21:10:56 <jix> int is somewhere between 8 and 64 bytes.. (most of the time.. there may be exceptions...)
21:11:18 <jix> it could be something different than a multiple of 8 bits...
21:11:24 <jix> if a byte != 8bits...
21:11:25 <lindi-> at least here it's 4 bytes
21:11:37 <jix> #include <stdint.h>
21:12:04 <jix> you get things like int32_t for a 32bit signed int
21:12:05 <lindi-> and in real mode dos system it's 2 bytes
21:12:13 <jix> or uint16_t
21:12:25 <jix> you can typedef to u16 and s16 and u32....
21:12:36 <jix> typedef uint8_t u8;
21:12:36 <jix> typedef int8_t s8;
21:12:40 <Keymaker> well, i don't understand any of those lines, but ok
21:12:51 <jix> then u8 is a 8bit unsigned
21:13:03 <jix> replace 8bit with the bit count you want..
21:14:31 <fizzie> Or just use "uint16_t foo" for a 16-bit word, and "uint32_t bar" for a 32-bit dword - they're not _that_ long that you'd need to abbreviate them to u16 or u32.
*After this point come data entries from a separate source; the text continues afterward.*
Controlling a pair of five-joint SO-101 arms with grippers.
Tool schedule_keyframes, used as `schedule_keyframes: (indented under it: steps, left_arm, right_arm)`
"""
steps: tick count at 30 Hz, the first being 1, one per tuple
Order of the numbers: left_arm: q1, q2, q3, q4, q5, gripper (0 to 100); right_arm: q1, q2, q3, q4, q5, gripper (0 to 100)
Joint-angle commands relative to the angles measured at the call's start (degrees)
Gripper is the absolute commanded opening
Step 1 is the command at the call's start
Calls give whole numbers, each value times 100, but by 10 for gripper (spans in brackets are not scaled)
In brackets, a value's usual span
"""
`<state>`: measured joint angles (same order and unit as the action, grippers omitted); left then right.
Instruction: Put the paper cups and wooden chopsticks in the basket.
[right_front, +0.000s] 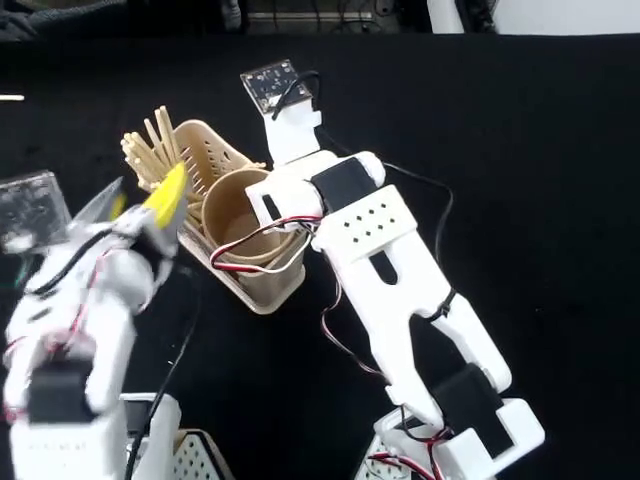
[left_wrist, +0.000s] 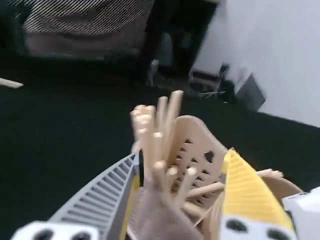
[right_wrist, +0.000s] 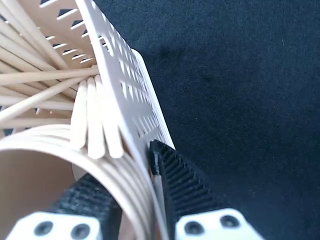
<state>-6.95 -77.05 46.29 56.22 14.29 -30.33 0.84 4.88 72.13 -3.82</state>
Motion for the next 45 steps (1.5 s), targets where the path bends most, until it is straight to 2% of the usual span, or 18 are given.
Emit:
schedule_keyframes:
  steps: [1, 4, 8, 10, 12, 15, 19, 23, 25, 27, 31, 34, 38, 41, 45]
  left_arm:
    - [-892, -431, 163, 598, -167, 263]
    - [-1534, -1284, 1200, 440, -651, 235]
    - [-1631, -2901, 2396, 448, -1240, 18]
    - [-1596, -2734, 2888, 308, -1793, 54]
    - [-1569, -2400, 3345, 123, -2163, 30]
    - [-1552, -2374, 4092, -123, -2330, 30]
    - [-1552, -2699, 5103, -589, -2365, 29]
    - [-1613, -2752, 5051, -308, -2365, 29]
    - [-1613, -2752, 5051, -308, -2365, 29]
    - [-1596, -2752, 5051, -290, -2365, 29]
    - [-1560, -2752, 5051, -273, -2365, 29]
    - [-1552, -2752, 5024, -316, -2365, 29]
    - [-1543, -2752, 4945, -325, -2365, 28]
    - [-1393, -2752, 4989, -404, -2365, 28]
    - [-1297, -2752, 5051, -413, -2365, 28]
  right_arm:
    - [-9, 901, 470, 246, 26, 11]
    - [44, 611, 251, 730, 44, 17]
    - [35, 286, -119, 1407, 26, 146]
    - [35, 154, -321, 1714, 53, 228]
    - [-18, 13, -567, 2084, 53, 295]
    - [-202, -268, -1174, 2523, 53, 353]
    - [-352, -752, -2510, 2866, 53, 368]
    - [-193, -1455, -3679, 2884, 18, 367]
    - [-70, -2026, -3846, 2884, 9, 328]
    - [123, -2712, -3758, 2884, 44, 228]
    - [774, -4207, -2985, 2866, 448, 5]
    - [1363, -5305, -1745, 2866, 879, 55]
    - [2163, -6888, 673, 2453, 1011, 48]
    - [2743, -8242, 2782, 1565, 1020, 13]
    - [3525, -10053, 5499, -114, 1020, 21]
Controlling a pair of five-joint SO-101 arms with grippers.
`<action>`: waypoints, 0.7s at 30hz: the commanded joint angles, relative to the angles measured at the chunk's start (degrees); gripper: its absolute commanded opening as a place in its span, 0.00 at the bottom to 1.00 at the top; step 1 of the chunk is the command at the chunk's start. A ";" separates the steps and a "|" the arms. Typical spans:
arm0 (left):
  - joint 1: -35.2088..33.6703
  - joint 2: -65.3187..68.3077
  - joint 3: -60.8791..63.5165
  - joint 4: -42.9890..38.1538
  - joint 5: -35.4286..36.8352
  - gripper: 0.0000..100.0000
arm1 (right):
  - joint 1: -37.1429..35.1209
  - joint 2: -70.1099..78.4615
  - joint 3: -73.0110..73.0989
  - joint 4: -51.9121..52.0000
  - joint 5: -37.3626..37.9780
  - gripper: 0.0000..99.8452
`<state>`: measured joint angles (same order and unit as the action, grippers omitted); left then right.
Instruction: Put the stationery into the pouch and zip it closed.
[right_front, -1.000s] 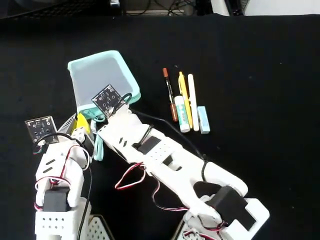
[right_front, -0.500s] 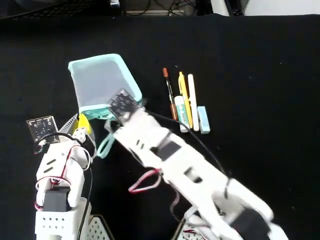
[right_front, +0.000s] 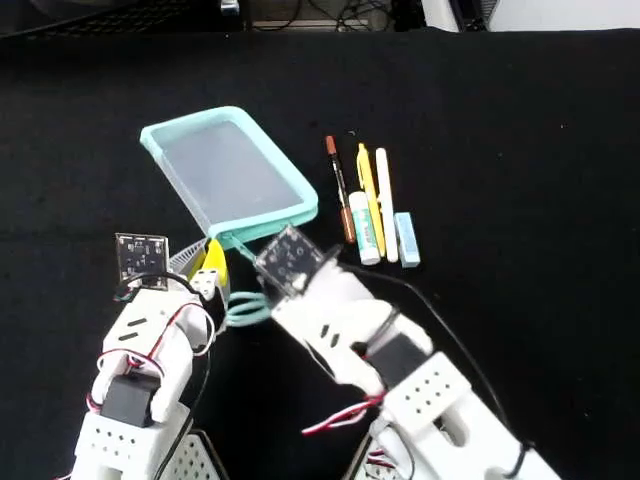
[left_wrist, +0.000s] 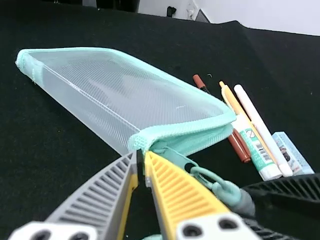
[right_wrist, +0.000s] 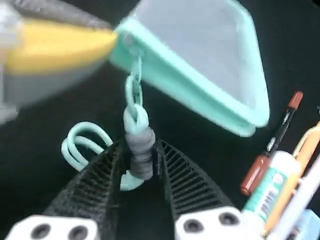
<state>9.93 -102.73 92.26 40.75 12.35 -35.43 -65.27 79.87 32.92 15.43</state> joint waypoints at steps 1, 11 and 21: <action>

21:15:12 <jix> i don't use uint16_t because i always type things liek int_16t or uint16t or t_uint16...
21:16:18 <fizzie> And then again, that's not the most portable solution. It might not work on, say, a Cray, where 16-bit integers don't exist. A more portable choice would be to use int_least16_t and int_least32_t from stdint.h.
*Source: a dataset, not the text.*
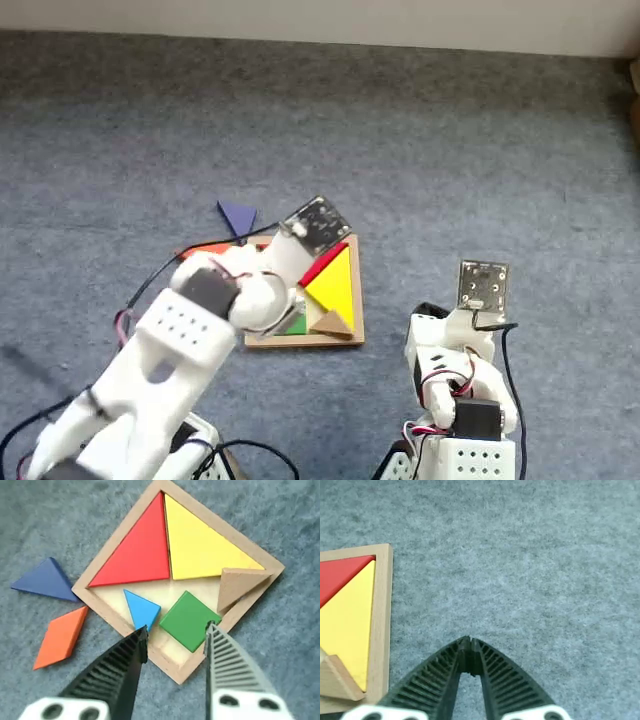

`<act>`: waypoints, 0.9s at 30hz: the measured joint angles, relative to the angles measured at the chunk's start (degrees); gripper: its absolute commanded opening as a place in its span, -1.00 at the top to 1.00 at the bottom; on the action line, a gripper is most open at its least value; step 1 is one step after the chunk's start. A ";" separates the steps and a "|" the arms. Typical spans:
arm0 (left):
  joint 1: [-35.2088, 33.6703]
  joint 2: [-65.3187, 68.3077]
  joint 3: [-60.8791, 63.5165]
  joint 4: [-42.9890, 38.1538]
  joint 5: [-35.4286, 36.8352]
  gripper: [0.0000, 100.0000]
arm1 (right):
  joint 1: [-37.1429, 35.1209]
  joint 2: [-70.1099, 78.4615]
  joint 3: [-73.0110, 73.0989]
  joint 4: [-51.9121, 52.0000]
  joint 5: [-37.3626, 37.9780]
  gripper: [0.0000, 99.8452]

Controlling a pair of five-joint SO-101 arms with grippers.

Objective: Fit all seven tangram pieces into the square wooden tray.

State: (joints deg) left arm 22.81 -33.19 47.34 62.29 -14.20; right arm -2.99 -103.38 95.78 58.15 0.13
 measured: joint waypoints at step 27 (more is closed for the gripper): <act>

21:17:00 <jix> if you need exactly that amount of bits that won't work... making it even worse because it compiles without errors...
21:17:18 <fizzie> I don't think he needs exactly that amount of bits.
21:17:53 <fizzie> You just think you do. :p
21:18:31 <fizzie> One can always add "&0xffff"s there.
21:18:31 <Keymaker> i don't dare even think what kind of problems there will be with file saving..
21:18:51 <jix> fizzie: but i don't want to do that
21:21:47 <fizzie> Then you'll probably need to do something like #ifdef UINT8_MAX typedef uint8_t u8; #define SET8(a,b) ((a) = (b)) #define GET8(a) (a) #else typedef uint_fast8_t u8; #define SET8(a,b) ((a) = ((b)&0xff)) #define GET8(a) ((a)&0xff) #endif, if you want your thing to work on platforms where no 8-bit integers exist.